WASHINGTON, Sept. 20, 2016 - Executives from five seed and crop protection giants will be on Capitol Hill to defend their merger plans before the Senate Judiciary Committee. Judiciary Chairman Chuck Grassley is concerned about the impact the deals could have on farm input costs. The executives are going to have to explain how the consolidation is going to benefit growers. 
 
The hearing comes just one week after Bayer announced it had reached a $66 billion deal to take over Monsanto, the third such deal in the seed and chemical industries.
 
Also testifying today is Chris Novak, who will be representing corn and soybean producers. Novak, who is CEO of the National Corn Growers Association, will tell the committee that an analysis of the pending Dow-DuPont merger found it would diminish competition in the corn seed sector. But he says his group decided that the deal wouldn’t “fundamentally undermine competition” in the seed industry and didn’t ask the Justice Department to force the companies to divest any seed assets. 
 
One concern that corn growers don’t have an answer to, Novak says, is what impact the Chinese takeover of Syngenta will have on the Chinese approval process for new biotech crop traits.
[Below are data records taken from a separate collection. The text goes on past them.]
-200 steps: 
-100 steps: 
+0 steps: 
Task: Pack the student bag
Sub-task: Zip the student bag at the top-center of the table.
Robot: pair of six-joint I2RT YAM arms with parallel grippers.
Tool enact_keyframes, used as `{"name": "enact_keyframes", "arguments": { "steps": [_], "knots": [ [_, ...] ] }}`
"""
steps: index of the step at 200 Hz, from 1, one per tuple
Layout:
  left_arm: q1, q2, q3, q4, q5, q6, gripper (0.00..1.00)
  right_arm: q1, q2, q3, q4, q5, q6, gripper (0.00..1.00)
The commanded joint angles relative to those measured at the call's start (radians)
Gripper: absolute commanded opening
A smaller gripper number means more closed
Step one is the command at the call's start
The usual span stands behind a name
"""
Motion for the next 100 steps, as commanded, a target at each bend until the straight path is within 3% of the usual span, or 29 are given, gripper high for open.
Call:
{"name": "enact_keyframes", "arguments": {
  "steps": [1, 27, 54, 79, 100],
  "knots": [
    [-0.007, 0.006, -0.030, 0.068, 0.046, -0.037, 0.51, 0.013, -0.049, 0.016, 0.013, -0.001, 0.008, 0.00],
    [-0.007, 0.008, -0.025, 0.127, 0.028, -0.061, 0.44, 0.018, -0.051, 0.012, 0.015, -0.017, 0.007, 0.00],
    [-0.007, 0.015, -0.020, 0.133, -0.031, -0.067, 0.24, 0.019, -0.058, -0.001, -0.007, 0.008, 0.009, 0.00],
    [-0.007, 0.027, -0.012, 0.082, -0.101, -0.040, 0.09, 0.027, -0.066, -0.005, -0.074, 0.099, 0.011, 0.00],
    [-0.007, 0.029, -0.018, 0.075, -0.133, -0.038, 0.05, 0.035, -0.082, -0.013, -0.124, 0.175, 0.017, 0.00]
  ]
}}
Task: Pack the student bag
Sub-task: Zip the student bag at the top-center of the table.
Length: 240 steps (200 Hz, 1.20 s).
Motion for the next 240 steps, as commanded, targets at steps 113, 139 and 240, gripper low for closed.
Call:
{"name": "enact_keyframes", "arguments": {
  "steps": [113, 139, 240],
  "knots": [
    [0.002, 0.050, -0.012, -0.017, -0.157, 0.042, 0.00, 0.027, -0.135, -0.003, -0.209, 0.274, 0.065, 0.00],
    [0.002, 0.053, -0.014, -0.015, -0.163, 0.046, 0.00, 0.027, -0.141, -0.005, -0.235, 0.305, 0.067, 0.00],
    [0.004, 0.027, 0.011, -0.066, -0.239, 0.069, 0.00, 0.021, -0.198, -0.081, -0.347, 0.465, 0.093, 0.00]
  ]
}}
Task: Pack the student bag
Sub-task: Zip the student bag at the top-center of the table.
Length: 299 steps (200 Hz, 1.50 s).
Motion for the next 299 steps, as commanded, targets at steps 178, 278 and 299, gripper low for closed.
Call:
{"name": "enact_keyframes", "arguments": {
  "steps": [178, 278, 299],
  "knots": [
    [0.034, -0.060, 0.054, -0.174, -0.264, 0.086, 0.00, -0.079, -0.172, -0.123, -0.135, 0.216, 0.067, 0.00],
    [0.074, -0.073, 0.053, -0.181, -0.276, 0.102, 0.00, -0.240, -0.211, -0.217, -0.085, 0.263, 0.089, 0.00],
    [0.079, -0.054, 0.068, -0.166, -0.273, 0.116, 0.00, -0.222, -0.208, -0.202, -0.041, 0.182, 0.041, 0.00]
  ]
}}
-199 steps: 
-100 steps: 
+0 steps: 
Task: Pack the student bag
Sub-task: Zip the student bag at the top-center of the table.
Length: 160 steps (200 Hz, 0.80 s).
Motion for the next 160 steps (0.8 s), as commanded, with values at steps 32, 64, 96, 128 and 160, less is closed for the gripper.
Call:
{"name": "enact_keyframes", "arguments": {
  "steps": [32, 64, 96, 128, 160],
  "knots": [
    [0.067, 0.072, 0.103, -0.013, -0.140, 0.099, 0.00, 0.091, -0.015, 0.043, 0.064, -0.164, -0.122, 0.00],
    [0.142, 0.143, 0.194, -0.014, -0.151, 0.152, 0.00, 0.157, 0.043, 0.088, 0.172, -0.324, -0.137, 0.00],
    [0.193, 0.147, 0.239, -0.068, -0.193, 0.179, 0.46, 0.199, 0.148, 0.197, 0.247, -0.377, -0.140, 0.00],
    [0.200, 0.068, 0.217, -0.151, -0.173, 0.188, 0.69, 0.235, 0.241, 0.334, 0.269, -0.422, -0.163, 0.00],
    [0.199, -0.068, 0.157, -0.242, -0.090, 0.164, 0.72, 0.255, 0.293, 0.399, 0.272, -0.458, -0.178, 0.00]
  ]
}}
It’s possible, Novak says, that China could wind up accelerating its approval process if it sees that it has a national stake in the success of biotechnology.
 
A unified message from farm witnesses at the hearing will be that the mergers demonstrate the severity of the downturn in U.S. agriculture. Roger Johnson, president of the National Farmers Union, is worried that rising input costs as a result of the consolidation will stress farmers even more. 
 
“While the agrochemical and seed companies are feeling strained in boardrooms and being pressured to merge, no one feels the strain of a farm economy more than the farmers,” Johnson says. 
 
USDA works to keep organic labeling separate from GMO disclosure labeling. Agriculture Marketing Service Administrator Elanor Starmer released a memo Monday evening on how the agency will maintain separate standards for labeling under the National Organic Program and the National Bioengineered Food Disclosure Standard.
 
At the heart of the memo is the statement:

No certified organic products will require disclosure as bioengineered; and

No proposed rules for bioengineered food disclosure will require that modifications be made to the USDA organic regulations.

 
The memo addresses the issue of whether non-organic foods that do not need to be disclosed as containing GMO ingredients can be labeled as GMO-free, but makes no definitive conclusion. Starmer wrote in the memo: “As instructed by statute, USDA shall consider organic certification sufficient to make a claim regarding the absence of bioengineering in the food, such as ‘not bioengineered,’ ‘non-GMO,’ or another similar claim. However, products that do not require mandatory disclosure as bioengineered foods or foods that contain bioengineered ingredients may not automatically qualify for absence claims.”
 
Customs officers find farm threat in Saudi shipment. U.S. Customs and Border Protection (CBP) officers quarantined a non-commercial shipment from Saudi Arabia after finding it infested with Khapra beetles, which are a major threat to grain farmers.
 
CBP officers in Philadelphia said they discovered 60 live Khapra beetle larvae in rice that was part of a household goods shipment from Saudi Arabia.
 
“To see such a large concentration of larvae is alarming and it presents a serious threat to our nation’s agriculture. Customs and Border Protection agriculture specialists took immediate action to quarantine the rice and these highly destructive and invasive insect pests,” said Marge Braunstein, Acting CBP Port Director for the Area Port of Philadelphia. 
 
Danish trade mission lands in U.S. next week. Representatives of some of the largest of Denmark’s food and agriculture companies are coming to the U.S. next week to learn firsthand about evolving U.S. food safety and biotechnology policies. The trade mission, which will be led by the Crown Prince and Princess of Denmark and the Danish Minister for Environment and Food, is scheduled to stay in the U.S. from Sept. 27 through Sept. 30.
 
The delegation will attend a seminar in Washington D.C. hosted by the National Association of Manufacturers on Sept. 28 at 10 a.m. The FDA is scheduled to give a presentation at the event on the Food Safety Modernization Act.
 
Brazil’s beef and pork exports expected to rise in 2017. Brazilian beef and pork exports are expected to increase next year to new record levels, according to a newly released report from USDA’s Foreign Agricultural Service. Rising demand from China and other countries are fueling the rising shipments, but the value of Brazil’s currency has risen in the past couple months and that will likely limit export growth.
 
The new FAS forecast shows Brazil exporting 1.96 million metric tons of beef in 2017, up from 1.85 million tons this year and 1.7 million tons last year.
 
Brazil’s domestic consumption is also on the rise as the economy is showing signs of recovery.
 
“The outlook for the Brazilian economy in 2017 calls for a moderate improvement in the main macroeconomic figures, such as a forecast growth of 1.16% in the gross domestic product, a lower inflation rate, a small recovery in the unemployment rate, and the return of foreign investments,” the report said.
 
Phil Brasher contributed to this report.